Figure 2 shows a cross-section of the path of a ray, but in reality light being reflected from the back of the drop is reflected in a 360 degree arc, resulting in a ring of color emanating from the drop as is shown in Figure 3. When an observer views a collection of drops, like the ones resulting from the rain shaft of a thunderstorm or from a stream of water sprayed into the air, he or she sees the light coming from the bottom of the drops overhead, from the right side of the drops to the right, etc. Each of these beams converge at the location of the observer, and the collection of drops for which the rays pass through the observer’s location define the arc of the rainbow.  There is a unique collection of drops for which the rays will pass through a given point, so each observer sees rays from a different set of drops, that is, his or her own personal rainbow.  Also, if the observer were to move, a different collection of drops will determine the arc of the rainbow. Simply stated, the rainbow moves with the observer, which is why it’s never possible to get to the end of the rainbow.


Figure 3: Three dimensional refraction and reflection of sunlight from a drop.

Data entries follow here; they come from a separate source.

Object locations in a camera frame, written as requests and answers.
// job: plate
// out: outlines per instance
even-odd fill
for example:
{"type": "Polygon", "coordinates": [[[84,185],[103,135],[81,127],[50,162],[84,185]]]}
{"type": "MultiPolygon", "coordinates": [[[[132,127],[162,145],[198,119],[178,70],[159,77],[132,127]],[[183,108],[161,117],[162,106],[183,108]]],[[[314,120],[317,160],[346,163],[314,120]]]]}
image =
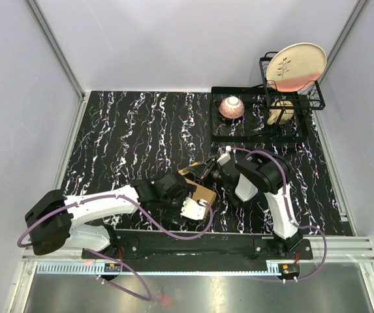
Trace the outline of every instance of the plate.
{"type": "Polygon", "coordinates": [[[272,58],[266,80],[272,88],[292,93],[314,83],[326,64],[327,56],[321,47],[308,42],[293,44],[272,58]]]}

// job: metal floor
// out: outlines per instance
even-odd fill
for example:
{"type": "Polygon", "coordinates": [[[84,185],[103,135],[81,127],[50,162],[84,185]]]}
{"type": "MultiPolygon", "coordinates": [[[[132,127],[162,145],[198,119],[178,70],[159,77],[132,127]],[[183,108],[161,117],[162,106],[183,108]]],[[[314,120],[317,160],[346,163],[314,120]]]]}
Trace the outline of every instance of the metal floor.
{"type": "MultiPolygon", "coordinates": [[[[302,264],[302,276],[314,269],[302,264]]],[[[35,275],[26,313],[69,312],[373,312],[360,269],[329,263],[298,284],[261,282],[234,276],[145,276],[154,300],[145,302],[92,276],[35,275]]],[[[146,294],[133,276],[114,282],[146,294]]]]}

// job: ruler scale
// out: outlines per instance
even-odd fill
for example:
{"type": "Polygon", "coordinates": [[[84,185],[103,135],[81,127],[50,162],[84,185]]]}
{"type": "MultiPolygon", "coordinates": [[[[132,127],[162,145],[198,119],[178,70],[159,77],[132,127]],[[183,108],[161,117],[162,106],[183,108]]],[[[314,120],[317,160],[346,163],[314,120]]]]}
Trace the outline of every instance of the ruler scale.
{"type": "MultiPolygon", "coordinates": [[[[144,271],[138,272],[144,276],[279,276],[277,263],[267,263],[266,271],[144,271]]],[[[37,264],[37,274],[60,274],[60,275],[133,275],[129,271],[120,273],[117,264],[94,262],[85,265],[84,262],[62,262],[62,261],[40,261],[37,264]]]]}

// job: pink bowl
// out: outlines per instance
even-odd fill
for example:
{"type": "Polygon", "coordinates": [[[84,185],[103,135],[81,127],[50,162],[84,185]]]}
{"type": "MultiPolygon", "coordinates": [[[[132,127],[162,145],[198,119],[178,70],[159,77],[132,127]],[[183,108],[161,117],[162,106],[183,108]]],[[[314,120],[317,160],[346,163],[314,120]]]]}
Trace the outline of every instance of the pink bowl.
{"type": "Polygon", "coordinates": [[[221,102],[219,111],[227,119],[238,119],[245,113],[245,106],[239,98],[228,97],[221,102]]]}

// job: black marble surface
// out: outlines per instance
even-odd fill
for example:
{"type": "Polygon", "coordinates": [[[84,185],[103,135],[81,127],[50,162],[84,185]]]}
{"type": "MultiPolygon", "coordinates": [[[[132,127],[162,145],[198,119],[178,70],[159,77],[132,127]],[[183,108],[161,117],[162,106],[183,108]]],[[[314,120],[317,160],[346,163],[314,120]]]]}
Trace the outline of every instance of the black marble surface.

The incident sun angle defines a collection of rays that would pass through a given point and these rays define a cone of revolution around the incident sun angle, as is shown in Figure 4. Water drops at any point on this cone will produce a reflected spectrum, but since the water that produces rainbows typically occurs in vertical sheets, i.e. from thunderstorms or sprayed into the air from nozzle on the roof of a building, a vertical ‘slice’ of the cone is illuminated. This cone is referred to as a ‘conic section’.  The arc of a rainbow is in principle a full circle, but the portion of the circle that is beneath ground is obviously not visible to an observer at the surface.  The existence of this cone of revolution means that at any time, as long as the sun is shining, there exists a virtual rainbow defined by the incoming sun angle. All that needs to happen is for water to be placed onto the cone, and the observer will see a rainbow.


Figure 4: Cone of revolution produced by a ray extending from a collection of virtual drops and converging at the location of an observer.


The details of the rainbow optics described above can be used to predict the location of the convergence point of the rays  as is illustrated in Figure 4.  The angle of the sun is given in terms of an elevation above the horizon. If there is  a stream of water extending up from a point, say the roof of a building, projecting back from the top of the stream at a 42 degree angle  relative to the sun angle defines the point for which a ray strikes the surface and hence an outer range where a rainbow will be visible (see Figure 5a). Likewise, the bottom of the stream will define an inner range for which the rainbow can be seen. If the height of the top of the stream and the height of the rooftop, or equivalently the bottom of the stream,  are known we can calculate the inner and outer distances using the formulae given below.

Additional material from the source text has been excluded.